▸ Exercise instructions:
The expected answer is the set of lines in the data below between the line holding "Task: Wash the" and the line holding "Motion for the", inclusive, written out exactly.

▸ Collected material:

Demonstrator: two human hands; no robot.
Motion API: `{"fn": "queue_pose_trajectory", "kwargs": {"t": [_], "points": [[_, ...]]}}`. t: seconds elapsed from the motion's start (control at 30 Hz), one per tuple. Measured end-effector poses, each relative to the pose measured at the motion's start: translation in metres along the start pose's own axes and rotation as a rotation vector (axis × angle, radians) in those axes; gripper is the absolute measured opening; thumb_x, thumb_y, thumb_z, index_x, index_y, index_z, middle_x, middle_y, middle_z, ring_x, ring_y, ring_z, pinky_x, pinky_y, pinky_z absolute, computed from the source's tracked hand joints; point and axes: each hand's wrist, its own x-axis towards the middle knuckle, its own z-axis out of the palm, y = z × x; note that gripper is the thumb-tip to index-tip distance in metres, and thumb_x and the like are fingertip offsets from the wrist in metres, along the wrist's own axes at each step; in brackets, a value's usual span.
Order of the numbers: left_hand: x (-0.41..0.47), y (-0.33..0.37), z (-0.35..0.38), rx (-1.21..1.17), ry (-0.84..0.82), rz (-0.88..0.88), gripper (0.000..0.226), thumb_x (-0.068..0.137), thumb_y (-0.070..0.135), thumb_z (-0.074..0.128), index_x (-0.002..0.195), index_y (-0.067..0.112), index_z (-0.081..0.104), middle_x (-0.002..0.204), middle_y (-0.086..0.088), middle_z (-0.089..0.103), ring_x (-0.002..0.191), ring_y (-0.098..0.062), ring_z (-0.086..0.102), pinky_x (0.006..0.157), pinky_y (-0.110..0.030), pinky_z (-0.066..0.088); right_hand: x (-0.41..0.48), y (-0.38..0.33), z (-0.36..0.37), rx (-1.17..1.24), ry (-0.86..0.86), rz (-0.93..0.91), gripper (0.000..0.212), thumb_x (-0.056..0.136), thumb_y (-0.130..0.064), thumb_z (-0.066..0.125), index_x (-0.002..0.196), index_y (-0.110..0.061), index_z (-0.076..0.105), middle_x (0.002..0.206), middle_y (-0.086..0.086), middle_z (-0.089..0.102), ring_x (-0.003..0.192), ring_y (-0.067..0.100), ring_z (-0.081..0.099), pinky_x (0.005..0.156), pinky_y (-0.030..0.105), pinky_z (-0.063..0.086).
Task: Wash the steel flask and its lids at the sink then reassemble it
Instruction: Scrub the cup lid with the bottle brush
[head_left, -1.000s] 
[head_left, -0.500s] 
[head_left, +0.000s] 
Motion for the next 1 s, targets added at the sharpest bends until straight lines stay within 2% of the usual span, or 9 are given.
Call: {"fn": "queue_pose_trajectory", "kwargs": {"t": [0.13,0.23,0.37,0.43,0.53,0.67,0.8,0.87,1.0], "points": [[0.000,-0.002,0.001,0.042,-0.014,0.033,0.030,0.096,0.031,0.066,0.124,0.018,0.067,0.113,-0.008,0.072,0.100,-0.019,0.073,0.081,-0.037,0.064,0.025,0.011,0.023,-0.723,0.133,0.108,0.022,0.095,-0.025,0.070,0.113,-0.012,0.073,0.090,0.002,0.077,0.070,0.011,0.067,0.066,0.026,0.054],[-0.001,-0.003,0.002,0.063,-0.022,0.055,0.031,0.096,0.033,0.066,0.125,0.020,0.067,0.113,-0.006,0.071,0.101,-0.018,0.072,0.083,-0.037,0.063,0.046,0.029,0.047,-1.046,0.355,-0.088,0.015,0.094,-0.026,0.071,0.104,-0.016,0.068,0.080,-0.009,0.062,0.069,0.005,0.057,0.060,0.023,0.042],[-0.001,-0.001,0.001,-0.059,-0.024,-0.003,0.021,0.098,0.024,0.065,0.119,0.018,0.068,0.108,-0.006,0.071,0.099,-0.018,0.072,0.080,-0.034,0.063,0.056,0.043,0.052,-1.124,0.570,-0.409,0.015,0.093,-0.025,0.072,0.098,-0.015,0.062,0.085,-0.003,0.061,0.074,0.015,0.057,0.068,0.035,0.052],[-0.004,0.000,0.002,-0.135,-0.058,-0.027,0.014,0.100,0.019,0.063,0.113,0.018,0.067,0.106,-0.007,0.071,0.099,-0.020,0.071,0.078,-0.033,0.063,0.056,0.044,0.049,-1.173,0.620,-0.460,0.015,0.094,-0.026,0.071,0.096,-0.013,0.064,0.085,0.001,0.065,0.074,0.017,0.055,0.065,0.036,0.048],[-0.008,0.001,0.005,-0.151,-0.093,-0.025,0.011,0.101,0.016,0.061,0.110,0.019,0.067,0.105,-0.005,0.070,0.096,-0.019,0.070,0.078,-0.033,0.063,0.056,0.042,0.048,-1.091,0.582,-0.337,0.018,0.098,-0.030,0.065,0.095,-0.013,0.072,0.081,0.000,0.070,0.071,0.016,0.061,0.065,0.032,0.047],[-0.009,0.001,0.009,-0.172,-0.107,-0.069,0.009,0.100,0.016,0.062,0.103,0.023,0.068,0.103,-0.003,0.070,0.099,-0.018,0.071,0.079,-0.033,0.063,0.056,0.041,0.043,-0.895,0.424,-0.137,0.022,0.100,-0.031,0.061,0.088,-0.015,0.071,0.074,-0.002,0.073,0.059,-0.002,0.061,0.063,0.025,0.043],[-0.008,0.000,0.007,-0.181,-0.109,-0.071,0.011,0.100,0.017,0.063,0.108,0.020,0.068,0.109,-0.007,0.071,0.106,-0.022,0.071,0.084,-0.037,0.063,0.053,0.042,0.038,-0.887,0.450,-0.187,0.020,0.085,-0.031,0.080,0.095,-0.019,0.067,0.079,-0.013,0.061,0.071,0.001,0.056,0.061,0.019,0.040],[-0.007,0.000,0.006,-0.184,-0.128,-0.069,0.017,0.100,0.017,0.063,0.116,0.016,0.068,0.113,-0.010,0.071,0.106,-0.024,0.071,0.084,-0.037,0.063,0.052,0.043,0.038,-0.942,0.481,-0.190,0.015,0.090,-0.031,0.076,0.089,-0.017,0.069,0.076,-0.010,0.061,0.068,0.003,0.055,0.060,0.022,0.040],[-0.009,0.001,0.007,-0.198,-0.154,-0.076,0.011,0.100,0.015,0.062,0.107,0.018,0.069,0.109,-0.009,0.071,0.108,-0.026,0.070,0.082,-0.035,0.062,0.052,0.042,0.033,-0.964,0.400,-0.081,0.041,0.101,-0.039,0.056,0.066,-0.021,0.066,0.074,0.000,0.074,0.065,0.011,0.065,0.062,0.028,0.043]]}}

▸ Task response:
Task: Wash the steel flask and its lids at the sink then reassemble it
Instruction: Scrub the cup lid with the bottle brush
[head_left, -1.000s] 
[head_left, -0.500s] 
[head_left, +0.000s] 
Motion for the next 1 s, targets added at the sharpest bends until straight lines stay within 2% of the usual span, or 9 are given.

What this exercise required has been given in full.